### TASK OBJECTIVE
The whole listing needs to be written out exactly, except for any images.

### DATA EXTRACTS
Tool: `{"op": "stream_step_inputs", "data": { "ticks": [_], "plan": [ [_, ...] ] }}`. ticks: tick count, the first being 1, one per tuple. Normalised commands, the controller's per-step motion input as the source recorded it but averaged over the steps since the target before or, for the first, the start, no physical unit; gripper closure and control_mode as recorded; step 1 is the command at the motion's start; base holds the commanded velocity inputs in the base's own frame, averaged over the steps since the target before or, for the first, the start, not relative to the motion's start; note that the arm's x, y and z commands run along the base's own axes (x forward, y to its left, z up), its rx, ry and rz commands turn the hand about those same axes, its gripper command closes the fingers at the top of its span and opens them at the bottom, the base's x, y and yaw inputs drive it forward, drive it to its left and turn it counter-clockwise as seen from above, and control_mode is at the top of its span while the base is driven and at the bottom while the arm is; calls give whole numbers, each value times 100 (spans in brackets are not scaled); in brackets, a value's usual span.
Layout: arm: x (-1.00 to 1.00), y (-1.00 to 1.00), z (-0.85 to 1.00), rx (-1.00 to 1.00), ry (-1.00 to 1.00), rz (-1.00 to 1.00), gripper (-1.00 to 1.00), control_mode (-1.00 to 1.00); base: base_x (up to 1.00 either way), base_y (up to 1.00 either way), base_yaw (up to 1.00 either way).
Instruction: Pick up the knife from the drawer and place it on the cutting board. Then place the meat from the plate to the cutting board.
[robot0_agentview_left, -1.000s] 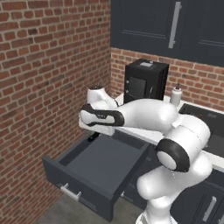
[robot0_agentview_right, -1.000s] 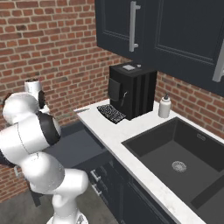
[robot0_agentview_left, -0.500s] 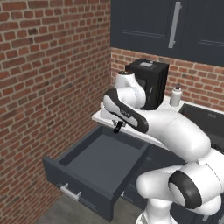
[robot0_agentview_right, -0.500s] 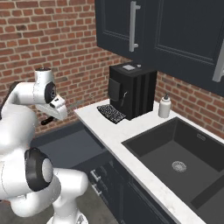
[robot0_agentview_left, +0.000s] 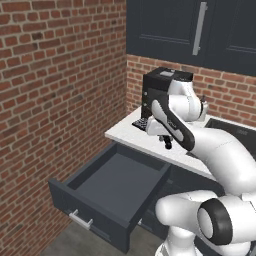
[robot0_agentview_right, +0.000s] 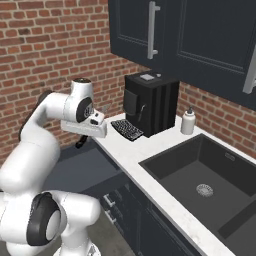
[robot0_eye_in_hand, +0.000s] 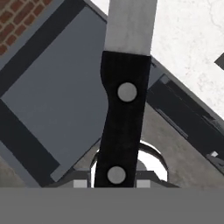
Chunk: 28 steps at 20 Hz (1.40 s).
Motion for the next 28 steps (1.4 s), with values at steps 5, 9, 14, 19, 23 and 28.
{"op": "stream_step_inputs", "data": {
  "ticks": [5, 9, 14, 19, 23, 28],
  "plan": [
    [4, -49, 0, -4, 0, 15, 100, -100, 0, 0, 0],
    [0, -15, 0, 0, 0, 3, 100, -100, 0, 0, 0],
    [-2, 0, 0, 0, 0, 0, 100, -100, 0, 0, 0],
    [-6, 0, -1, 0, 0, 0, 100, 100, -35, 0, -4],
    [0, 0, 0, 0, 0, 0, 100, 100, -95, 0, -20],
    [0, 0, 0, 0, 0, 0, 100, 100, -83, 0, -36]
  ]
}}
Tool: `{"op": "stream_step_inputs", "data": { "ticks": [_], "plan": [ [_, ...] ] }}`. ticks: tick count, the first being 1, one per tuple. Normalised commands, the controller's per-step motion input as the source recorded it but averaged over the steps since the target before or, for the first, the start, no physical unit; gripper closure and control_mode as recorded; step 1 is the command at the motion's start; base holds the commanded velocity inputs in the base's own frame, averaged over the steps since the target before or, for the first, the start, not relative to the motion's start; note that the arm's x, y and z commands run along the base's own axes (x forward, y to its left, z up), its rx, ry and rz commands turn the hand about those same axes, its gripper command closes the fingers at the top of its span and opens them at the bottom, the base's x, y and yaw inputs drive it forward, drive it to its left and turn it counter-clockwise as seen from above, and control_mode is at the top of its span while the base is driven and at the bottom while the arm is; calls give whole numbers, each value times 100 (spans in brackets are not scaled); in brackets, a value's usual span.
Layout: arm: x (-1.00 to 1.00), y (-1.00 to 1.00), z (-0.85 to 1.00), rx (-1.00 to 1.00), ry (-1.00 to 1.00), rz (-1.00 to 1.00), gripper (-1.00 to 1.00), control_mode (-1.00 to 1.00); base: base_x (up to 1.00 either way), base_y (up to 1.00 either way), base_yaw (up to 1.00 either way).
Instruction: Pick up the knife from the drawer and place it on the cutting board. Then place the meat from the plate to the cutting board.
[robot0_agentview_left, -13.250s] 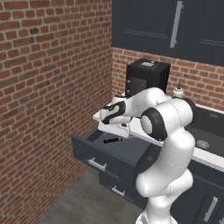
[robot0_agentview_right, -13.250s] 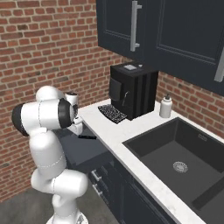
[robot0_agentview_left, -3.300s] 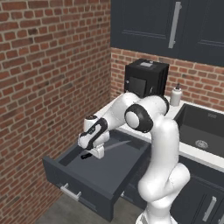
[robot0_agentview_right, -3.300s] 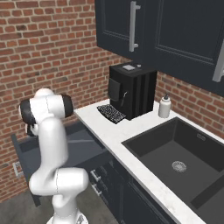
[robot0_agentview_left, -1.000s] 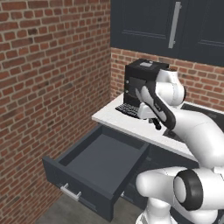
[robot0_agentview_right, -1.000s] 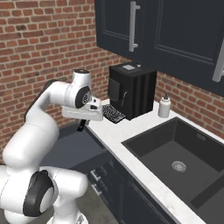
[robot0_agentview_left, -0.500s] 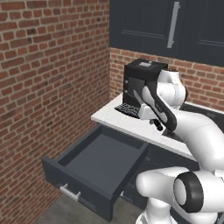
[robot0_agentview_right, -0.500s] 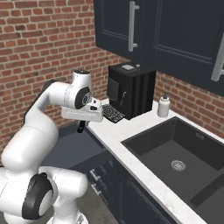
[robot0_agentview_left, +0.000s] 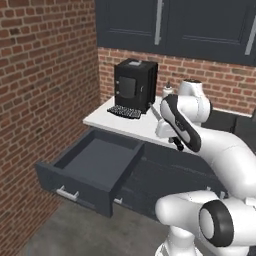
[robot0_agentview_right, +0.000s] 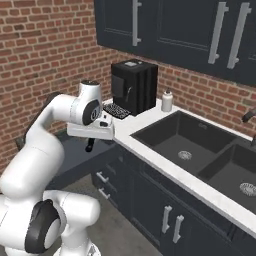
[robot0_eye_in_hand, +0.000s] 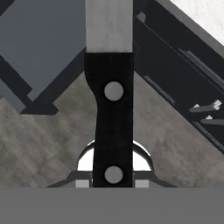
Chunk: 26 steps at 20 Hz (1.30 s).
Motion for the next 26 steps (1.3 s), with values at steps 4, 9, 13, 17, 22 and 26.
{"op": "stream_step_inputs", "data": {
  "ticks": [4, 9, 13, 17, 22, 26],
  "plan": [
    [0, 0, 0, 0, 0, 0, 100, 100, -19, -18, -40],
    [0, 0, 0, 0, 0, 0, 100, 100, -2, -44, -40],
    [0, 0, 0, 0, 0, 0, 100, 100, -2, -64, -36],
    [0, 0, 0, 0, 0, 0, 100, 100, 0, -76, -37],
    [0, 0, 0, 0, 0, 0, 100, 100, 0, -85, -31],
    [0, 0, 0, 0, 0, 0, 100, 100, 0, -87, -23]
  ]
}}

### SOLVED PROBLEM
Tool: `{"op": "stream_step_inputs", "data": { "ticks": [_], "plan": [ [_, ...] ] }}`. ticks: tick count, the first being 1, one per tuple. Normalised commands, the controller's per-step motion input as the source recorded it but averaged over the steps since the target before or, for the first, the start, no physical unit; gripper closure and control_mode as recorded; step 1 is the command at the motion's start; base holds the commanded velocity inputs in the base's own frame, averaged over the steps since the target before or, for the first, the start, not relative to the motion's start; note that the arm's x, y and z commands run along the base's own axes (x forward, y to its left, z up), its rx, ry and rz commands turn the hand about those same axes, its gripper command closes the fingers at the top of its span and opens them at the bottom, the base's x, y and yaw inputs drive it forward, drive it to its left and turn it counter-clockwise as seen from above, and control_mode is at the top of its span while the base is driven and at the bottom while the arm is; calls give whole numbers, each value times 100 (spans in brackets are not scaled); in brackets, a value's usual span.
Layout: arm: x (-1.00 to 1.00), y (-1.00 to 1.00), z (-0.85 to 1.00), rx (-1.00 to 1.00), ry (-1.00 to 1.00), rz (-1.00 to 1.00), gripper (-1.00 to 1.00), control_mode (-1.00 to 1.00); base: base_x (up to 1.00 either way), base_y (up to 1.00 either way), base_yaw (up to 1.00 either way).
Instruction: Pick up the knife from the drawer and place it on the cutting board. Then place the meat from the plate to the cutting board.
[robot0_agentview_left, -1.000s] 
[robot0_agentview_right, -1.000s] 
[robot0_agentview_left, -0.500s] 
[robot0_agentview_right, -0.500s] 
[robot0_agentview_left, +0.000s] 
[robot0_agentview_right, +0.000s] 
[robot0_eye_in_hand, +0.000s] 
Chunk: 28 steps at 20 Hz (1.40 s).
Motion for the next 28 steps (1.4 s), with values at steps 5, 9, 14, 19, 23 and 28.
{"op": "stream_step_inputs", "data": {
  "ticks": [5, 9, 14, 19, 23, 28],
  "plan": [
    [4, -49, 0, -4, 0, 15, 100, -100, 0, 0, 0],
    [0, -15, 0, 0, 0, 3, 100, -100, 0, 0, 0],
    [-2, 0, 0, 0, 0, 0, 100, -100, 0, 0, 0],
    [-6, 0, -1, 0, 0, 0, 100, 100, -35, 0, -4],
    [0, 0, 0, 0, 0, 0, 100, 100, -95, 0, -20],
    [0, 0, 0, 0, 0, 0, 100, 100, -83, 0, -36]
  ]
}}
Tool: `{"op": "stream_step_inputs", "data": { "ticks": [_], "plan": [ [_, ...] ] }}`. ticks: tick count, the first being 1, one per tuple. Normalised commands, the controller's per-step motion input as the source recorded it but averaged over the steps since the target before or, for the first, the start, no physical unit; gripper closure and control_mode as recorded; step 1 is the command at the motion's start; base holds the commanded velocity inputs in the base's own frame, averaged over the steps since the target before or, for the first, the start, not relative to the motion's start; note that the arm's x, y and z commands run along the base's own axes (x forward, y to its left, z up), its rx, ry and rz commands turn the hand about those same axes, its gripper command closes the fingers at the top of its span and opens them at the bottom, the base's x, y and yaw inputs drive it forward, drive it to its left and turn it counter-clockwise as seen from above, and control_mode is at the top of its span while the base is driven and at the bottom while the arm is; calls give whole numbers, each value times 100 (spans in brackets are not scaled); in brackets, a value's usual span.
Layout: arm: x (-1.00 to 1.00), y (-1.00 to 1.00), z (-0.85 to 1.00), rx (-1.00 to 1.00), ry (-1.00 to 1.00), rz (-1.00 to 1.00), gripper (-1.00 to 1.00), control_mode (-1.00 to 1.00); base: base_x (up to 1.00 either way), base_y (up to 1.00 either way), base_yaw (up to 1.00 either way).
Instruction: Pick up the knife from the drawer and place it on the cutting board. Then place the meat from the plate to the cutting board.
[robot0_agentview_left, -13.250s] 
[robot0_agentview_right, -13.250s] 
[robot0_agentview_left, -3.300s] 
[robot0_agentview_right, -3.300s] 
[robot0_agentview_left, -1.000s] 
[robot0_agentview_right, -1.000s] 
[robot0_agentview_left, -0.500s] 
[robot0_agentview_right, -0.500s] 
[robot0_agentview_left, +0.000s] 
[robot0_agentview_right, +0.000s] 
[robot0_eye_in_hand, +0.000s] 
Chunk: 26 steps at 20 Hz (1.30 s).
Motion for the next 26 steps (1.3 s), with values at steps 4, 9, 13, 17, 22 and 26.
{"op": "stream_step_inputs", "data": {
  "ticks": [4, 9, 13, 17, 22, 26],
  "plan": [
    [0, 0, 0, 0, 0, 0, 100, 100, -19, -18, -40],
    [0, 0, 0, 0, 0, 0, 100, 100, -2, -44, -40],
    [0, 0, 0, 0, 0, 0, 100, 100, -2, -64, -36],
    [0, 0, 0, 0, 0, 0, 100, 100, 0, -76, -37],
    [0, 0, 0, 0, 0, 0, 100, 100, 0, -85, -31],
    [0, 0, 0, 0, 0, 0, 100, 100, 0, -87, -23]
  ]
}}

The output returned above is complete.